The Benefits of Passive Vulnerability Scanners
Security personnel can use passive vulnerability scanners to:
Understand what is being sent to and from the various endpoints
Monitor in-use operating systems
Monitor various software and their versions
See which services are available and running
Identify parts of the network, including open ports that may be vulnerable to threats
Admins can then reference all this information against a public vulnerability database such as the NVD to understand where vulnerabilities exist. They can also use passive scanners for IT asset management by seeing which assets are in use and identifying shadow IT applications.
A distinct benefit of passive scanners is that they don’t interact directly with endpoints, so they don’t flood the network with test traffic – which means no harm to network performance. Nor do passive scanners disrupt critical processes or cause undesired behaviors like device freezes.
The Drawbacks of Passive Vulnerability Scanners
Passive vulnerability scanning allows you to assess vulnerabilities in your applications, ports, operating systems, and software without interfering with a client or server. The drawback is that this limits the amount of information you collect, so you may not get a complete picture of your vulnerability status.
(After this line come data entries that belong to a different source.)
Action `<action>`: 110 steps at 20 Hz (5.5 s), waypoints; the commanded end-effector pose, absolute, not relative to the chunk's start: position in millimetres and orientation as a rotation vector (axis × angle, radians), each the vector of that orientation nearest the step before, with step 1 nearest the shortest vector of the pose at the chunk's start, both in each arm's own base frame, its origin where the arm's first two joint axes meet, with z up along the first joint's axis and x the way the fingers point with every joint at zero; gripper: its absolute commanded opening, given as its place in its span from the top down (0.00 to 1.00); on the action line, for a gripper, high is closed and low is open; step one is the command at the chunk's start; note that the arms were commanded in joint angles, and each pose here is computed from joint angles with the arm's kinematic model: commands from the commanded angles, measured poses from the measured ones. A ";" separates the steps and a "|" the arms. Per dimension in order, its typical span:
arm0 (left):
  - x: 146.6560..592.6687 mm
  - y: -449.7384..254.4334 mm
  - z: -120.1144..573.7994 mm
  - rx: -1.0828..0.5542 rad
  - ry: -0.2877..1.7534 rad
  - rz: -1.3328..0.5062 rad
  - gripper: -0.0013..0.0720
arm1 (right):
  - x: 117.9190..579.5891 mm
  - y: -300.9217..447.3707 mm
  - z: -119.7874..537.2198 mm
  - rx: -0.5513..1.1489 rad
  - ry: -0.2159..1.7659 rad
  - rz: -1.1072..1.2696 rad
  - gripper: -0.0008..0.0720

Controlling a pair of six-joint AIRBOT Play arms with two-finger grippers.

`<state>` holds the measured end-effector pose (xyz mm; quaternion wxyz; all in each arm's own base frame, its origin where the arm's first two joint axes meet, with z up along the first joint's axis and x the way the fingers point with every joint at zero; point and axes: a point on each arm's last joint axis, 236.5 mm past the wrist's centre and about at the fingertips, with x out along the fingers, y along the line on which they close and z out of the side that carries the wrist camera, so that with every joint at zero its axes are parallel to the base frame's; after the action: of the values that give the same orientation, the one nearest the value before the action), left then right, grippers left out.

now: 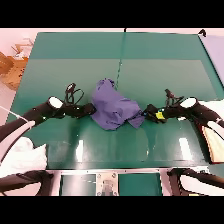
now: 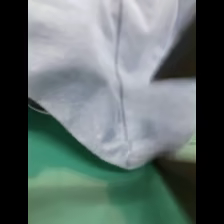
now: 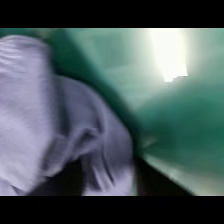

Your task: Fold the shirts.

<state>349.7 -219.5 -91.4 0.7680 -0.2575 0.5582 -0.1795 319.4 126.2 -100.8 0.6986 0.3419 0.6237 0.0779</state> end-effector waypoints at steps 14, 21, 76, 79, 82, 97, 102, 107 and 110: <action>356.2 -192.1 377.2 -0.278 0.283 -0.680 0.96 | 384.9 61.0 279.9 0.501 0.568 0.488 0.96; 229.4 -155.9 557.7 -0.067 -0.150 -0.675 0.96 | 263.5 81.5 486.9 0.251 0.057 0.439 0.96; 302.2 -123.5 -108.0 -0.807 1.394 -0.383 0.94 | 329.7 -112.1 -12.2 0.860 1.028 -0.066 0.53; 315.3 -103.0 -89.9 -0.797 1.374 -0.407 0.96 | 303.4 -135.7 -16.6 0.910 1.051 -0.122 0.46; 326.8 -96.7 -86.8 -0.773 1.330 -0.404 0.96 | 255.2 -137.6 -35.7 0.869 1.202 -0.112 0.39; 328.5 -96.4 -86.5 -0.778 1.324 -0.400 0.96 | 211.9 -30.3 -141.9 0.866 1.552 0.056 0.34; 328.0 -96.8 -86.3 -0.778 1.325 -0.402 0.96 | 224.7 -40.2 -138.6 0.847 1.513 0.041 0.63; 335.2 -103.7 -58.2 -0.781 1.281 -0.461 0.96 | 276.8 -38.7 -97.5 0.895 1.329 0.146 0.96; 357.8 -115.3 31.8 -0.739 1.100 -0.599 0.96 | 332.1 -39.4 1.6 0.871 1.057 0.273 0.96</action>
<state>346.4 -104.4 -32.3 0.7263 -0.3420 0.5528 -0.2236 286.0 -47.8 -77.8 0.7151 0.3821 0.5816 0.0656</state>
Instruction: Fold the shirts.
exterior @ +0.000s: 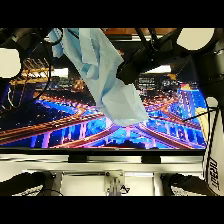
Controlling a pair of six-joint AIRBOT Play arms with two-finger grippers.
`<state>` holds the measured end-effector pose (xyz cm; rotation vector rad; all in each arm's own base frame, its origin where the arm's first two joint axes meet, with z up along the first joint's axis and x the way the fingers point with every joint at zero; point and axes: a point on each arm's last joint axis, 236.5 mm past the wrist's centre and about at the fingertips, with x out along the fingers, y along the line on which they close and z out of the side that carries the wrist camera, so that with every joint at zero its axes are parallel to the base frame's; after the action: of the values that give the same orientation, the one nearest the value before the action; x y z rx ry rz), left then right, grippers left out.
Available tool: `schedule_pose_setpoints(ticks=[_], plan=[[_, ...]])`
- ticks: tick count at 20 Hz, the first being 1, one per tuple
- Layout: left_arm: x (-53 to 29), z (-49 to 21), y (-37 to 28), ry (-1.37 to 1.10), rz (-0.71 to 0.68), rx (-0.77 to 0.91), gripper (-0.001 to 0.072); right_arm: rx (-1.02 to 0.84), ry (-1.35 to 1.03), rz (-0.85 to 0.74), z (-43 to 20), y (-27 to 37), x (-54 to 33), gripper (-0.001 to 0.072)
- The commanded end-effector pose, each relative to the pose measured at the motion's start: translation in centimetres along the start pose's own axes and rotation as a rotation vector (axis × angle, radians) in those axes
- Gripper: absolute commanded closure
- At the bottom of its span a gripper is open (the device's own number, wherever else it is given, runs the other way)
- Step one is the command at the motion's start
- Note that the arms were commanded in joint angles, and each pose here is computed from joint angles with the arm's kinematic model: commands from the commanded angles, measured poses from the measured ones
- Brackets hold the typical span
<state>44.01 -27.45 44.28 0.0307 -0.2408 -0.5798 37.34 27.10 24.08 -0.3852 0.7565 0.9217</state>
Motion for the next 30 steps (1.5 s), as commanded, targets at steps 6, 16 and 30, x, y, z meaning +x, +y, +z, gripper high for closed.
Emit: schedule_pose_setpoints(ticks=[6, 16, 30], plan=[[-0.6, 1.1, 0.1, -0.017, 0.002, -0.027, 0.0650, -0.011, 0.012, -0.033, -0.1, -1.9, 2.4, 0.0651], [-0.7, -0.4, 1.5, 0.041, 0.018, -0.019, 0.0473, -0.089, -0.093, -0.104, 2.3, -2.3, -0.3, 0.0658], [-3.2, 3.1, 0.5, 0.008, -0.007, -0.009, 0.0156, 0.249, -0.141, -0.447, -1.2, -15.2, -6.9, 0.0658]])
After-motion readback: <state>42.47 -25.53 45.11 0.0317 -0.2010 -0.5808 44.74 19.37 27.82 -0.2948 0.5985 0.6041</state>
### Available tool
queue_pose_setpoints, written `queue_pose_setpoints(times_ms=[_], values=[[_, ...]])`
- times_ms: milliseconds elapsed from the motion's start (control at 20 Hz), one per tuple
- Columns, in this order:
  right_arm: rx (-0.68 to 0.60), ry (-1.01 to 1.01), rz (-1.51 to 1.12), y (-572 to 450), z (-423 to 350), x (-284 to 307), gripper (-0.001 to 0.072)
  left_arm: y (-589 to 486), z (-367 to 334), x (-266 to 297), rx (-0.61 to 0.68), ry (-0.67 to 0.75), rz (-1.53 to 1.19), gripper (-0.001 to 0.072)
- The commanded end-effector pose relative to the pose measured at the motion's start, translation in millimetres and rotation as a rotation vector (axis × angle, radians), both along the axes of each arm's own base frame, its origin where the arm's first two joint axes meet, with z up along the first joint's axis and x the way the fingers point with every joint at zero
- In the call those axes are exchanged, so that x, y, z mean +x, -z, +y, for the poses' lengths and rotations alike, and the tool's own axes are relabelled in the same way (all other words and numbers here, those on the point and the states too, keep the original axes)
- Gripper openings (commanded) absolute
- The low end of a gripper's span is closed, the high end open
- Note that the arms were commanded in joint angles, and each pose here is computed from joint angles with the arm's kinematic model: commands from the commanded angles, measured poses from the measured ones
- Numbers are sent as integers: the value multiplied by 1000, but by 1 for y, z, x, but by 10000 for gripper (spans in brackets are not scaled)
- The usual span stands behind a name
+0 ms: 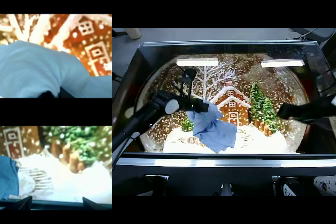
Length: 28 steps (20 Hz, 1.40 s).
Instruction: Fold the shirts.
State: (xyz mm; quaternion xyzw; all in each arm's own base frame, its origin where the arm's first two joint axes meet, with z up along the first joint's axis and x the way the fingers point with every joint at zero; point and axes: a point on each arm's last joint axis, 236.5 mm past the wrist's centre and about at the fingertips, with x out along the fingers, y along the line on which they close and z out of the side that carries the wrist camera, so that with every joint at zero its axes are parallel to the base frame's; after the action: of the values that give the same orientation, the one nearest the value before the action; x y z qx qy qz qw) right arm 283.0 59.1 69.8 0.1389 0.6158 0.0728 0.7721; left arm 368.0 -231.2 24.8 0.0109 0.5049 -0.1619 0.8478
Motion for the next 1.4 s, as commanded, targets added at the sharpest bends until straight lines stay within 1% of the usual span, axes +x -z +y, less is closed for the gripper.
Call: queue_pose_setpoints(times_ms=[0, 150, 250, 350, 450, 650, 750, 800, 850, 900, 950, 1000, 1100, 1200, 1250, 1300, 1350], values=[[236, 26, 180, 89, 59, -32, 673, 43, 16, -20, 62, -14, 95, 36], [279, -46, 251, 128, 110, -53, 675, 30, 30, -17, 85, -19, 87, 37], [283, -64, 231, 147, 139, -46, 676, 29, 44, -18, 111, -38, 101, 37], [364, -20, 274, 158, 171, -46, 675, 31, 52, -21, 125, -53, 127, 37], [429, -20, 334, 164, 193, -55, 675, 31, 52, -22, 126, -53, 130, 37], [496, 76, 331, 165, 208, -41, 672, 31, 51, -23, 124, -51, 131, 36], [496, 140, 328, 166, 207, -34, 669, 30, 51, -23, 123, -51, 129, 36], [498, 176, 333, 167, 206, -31, 638, 30, 51, -23, 122, -51, 128, 36], [505, 210, 340, 167, 206, -28, 567, 29, 51, -23, 121, -51, 126, 36], [511, 237, 345, 167, 206, -26, 452, 29, 51, -23, 121, -51, 126, 36], [511, 243, 339, 167, 206, -24, 263, 29, 51, -23, 121, -51, 126, 36], [511, 247, 331, 167, 206, -22, 24, 29, 51, -22, 121, -51, 125, 36], [511, 140, 248, 155, 208, -13, 15, 26, 50, -21, 136, -11, 111, 36], [521, -55, 71, 103, 209, 7, 15, -3, 49, -10, 148, 45, 32, 36], [500, -148, -52, 62, 203, 20, 14, -41, 52, 2, 142, 43, -68, 36], [452, -213, -209, 8, 187, 35, 14, -89, 55, 12, 125, 31, -186, 36], [388, -232, -399, -59, 164, 50, 14, -152, 63, 17, 98, 11, -330, 36]])
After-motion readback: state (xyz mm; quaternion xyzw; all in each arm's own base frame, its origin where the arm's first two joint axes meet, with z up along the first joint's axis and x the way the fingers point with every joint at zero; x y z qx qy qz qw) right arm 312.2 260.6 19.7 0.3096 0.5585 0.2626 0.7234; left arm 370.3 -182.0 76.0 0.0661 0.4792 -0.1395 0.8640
Also, the scanner must wait for network traffic to or from each endpoint to generate its vulnerability profile, so collecting endpoint data often takes more time.
Finally, while passive scanners can provide information about weaknesses, they can’t act to fix those weaknesses. Your security team must assess each vulnerability and take the necessary actions to remediate or mitigate it.
Active vs. Passive Vulnerability Scanners: Key Differences
The main difference between active and passive scanning methods is in how they operate. Active scanners directly interact with endpoints by querying them with test traffic packets and reviewing each response to find vulnerabilities. Passive scanners “silently” glean network data to detect weaknesses without actively interacting with endpoints.
Another difference is that active scanners generate more detailed data than passive scanners. On the other hand, active scanners usually monitor specific areas or devices, limiting their usability. Moreover, passive scanners can run either nonstop or at specified intervals, while active scanners rarely run 24×7.
Finally, admins can use active scanners to simulate an attack on the enterprise network and understand how a threat actor may attack. They can’t do this with passive monitoring. Also, passive scanners only provide information about weaknesses but don’t resolve them.
Does Your Organization Need Active or Passive Vulnerability Scanners?
The simple answer: Yes.
Active and passive vulnerability scanners are not replacements for each other. Rather, they complement each other.
Each type of scanner has its own strengths and weaknesses. By implementing both types in your vulnerability scanning program, you can combine their strengths and alleviate their weaknesses, giving you a more comprehensive understanding of your security profile.